Palliative Performance Scale (PPS): 30%.
Palliative Prognostic Index (PPI): 6,5 pontos.
Palliative Prognostic Score (PaP): Grupo C (sobrevida <30 dias).
• Ausência de taquipneia, porém com delirium leve.
• PCR elevada e leucocitose.
• Não há indicação de novos tratamentos modificadores de doença.

Considerando a interpretação avançada das ferramentas prognósticas e suas limitações, assinale a alternativa correta sobre o caso.

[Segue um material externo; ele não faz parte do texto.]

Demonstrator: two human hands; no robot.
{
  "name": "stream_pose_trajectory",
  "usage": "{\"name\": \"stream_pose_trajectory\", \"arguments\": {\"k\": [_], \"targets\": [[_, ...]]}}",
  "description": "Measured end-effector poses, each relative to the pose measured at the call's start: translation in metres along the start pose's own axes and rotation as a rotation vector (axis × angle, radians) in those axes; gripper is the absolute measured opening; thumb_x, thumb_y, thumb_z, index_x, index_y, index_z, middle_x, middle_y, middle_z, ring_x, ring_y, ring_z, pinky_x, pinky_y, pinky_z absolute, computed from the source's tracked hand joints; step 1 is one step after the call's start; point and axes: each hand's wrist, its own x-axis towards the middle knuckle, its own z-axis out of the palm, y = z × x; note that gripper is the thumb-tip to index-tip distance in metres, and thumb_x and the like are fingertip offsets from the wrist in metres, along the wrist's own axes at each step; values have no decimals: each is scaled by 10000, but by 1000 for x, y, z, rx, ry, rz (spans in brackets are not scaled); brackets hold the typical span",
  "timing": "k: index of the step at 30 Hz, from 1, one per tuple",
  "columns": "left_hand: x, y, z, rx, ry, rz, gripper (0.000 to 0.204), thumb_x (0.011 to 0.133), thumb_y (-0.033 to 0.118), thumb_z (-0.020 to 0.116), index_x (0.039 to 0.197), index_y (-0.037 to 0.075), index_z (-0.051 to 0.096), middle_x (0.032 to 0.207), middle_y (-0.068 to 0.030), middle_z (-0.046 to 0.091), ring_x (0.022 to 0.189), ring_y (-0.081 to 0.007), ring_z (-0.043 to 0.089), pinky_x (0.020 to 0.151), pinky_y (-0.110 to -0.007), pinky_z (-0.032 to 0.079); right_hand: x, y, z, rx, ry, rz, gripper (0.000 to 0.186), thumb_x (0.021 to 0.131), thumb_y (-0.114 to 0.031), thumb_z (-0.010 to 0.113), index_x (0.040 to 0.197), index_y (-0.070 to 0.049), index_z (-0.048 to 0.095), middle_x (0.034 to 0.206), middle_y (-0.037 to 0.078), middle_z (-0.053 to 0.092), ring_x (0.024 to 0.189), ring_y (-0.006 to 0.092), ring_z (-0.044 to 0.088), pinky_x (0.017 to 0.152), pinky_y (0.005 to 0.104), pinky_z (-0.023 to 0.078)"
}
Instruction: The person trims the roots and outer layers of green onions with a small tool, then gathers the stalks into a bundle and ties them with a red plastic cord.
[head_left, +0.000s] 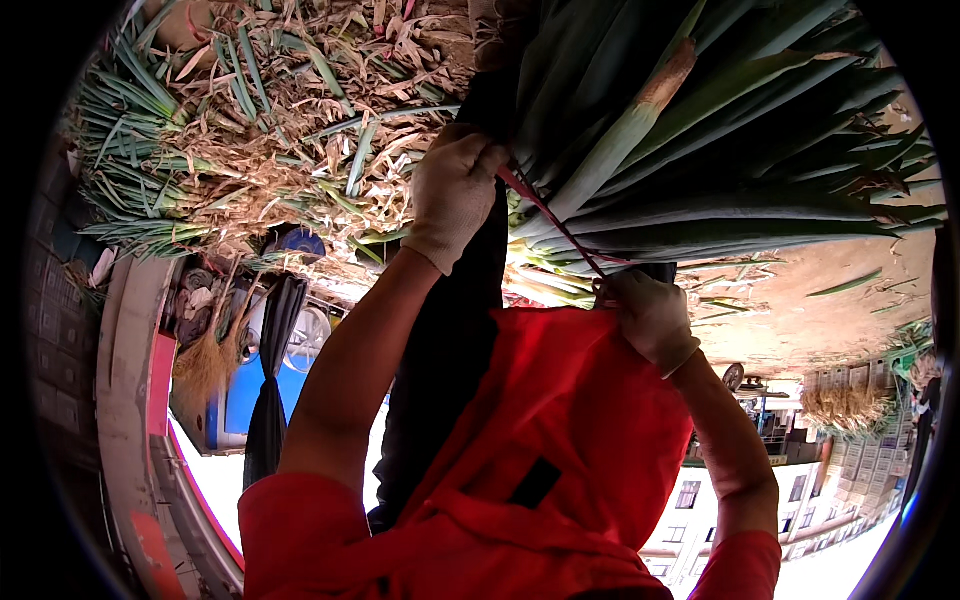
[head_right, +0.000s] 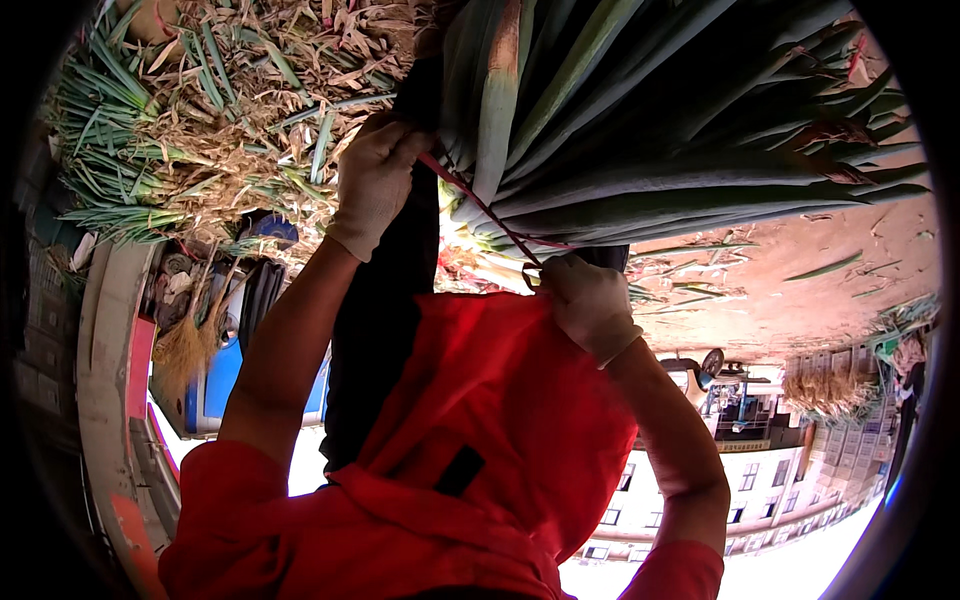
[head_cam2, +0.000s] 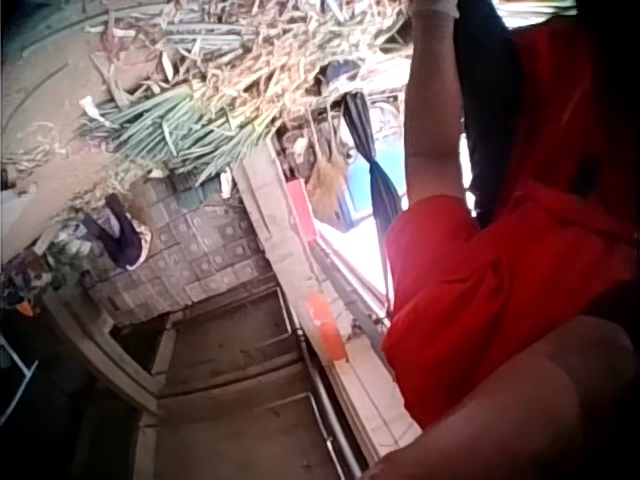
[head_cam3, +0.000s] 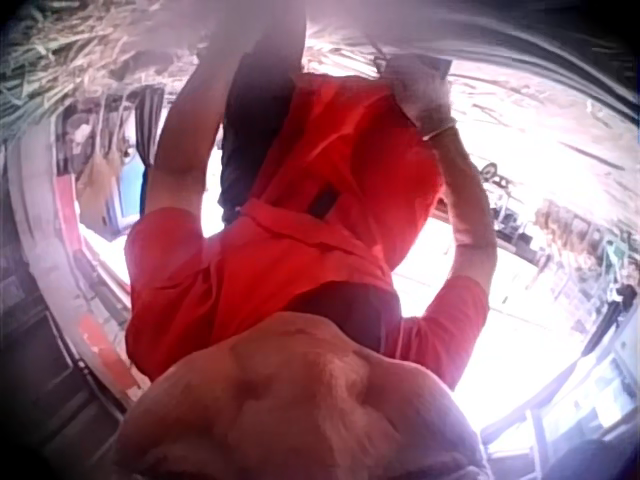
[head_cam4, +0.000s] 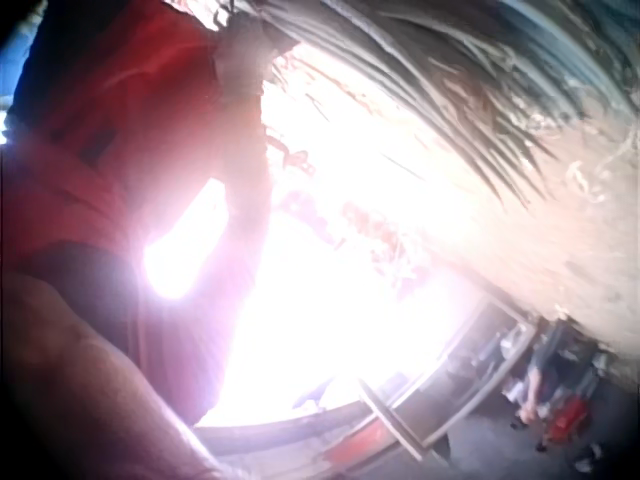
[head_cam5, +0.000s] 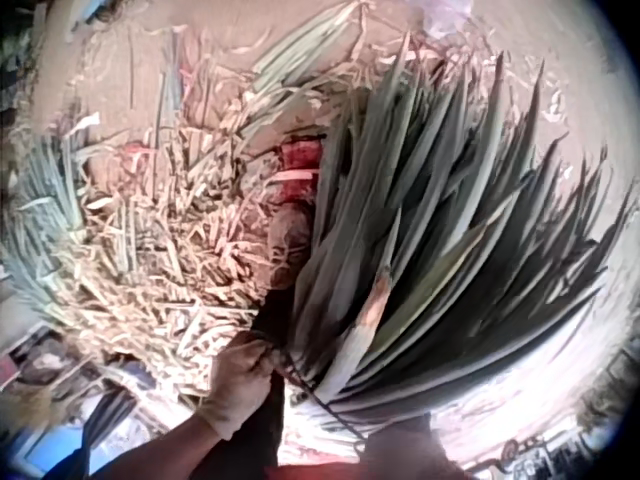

  • A presença dedeliriumleve reduz a acurácia do PPI, tornando o escore inadequado para estimativa de sobrevida curta.
  • O PPS de 30% indica prognóstico mais favorável que o PaP Grupo C e, portanto, não deve ser utilizado para decidir medidas de fim de vida.
  • O PPI > 6 confirma prognóstico de sobrevida extremamente curta (≤3 semanas), mesmo na ausência de taquipneia, e, associado ao PaP Grupo C, reforça estimativa de vida muito limitada.
  • O PaP tem baixa validade em câncer de pulmão metastático e, por isso, não deve ser usado isoladamente ou em conjunto com outras ferramentas no caso.
  • Ferramentas prognósticas não devem ser utilizadas quando o paciente apresenta ECOG 4, pois a funcionalidade não é considerada em tais modelos.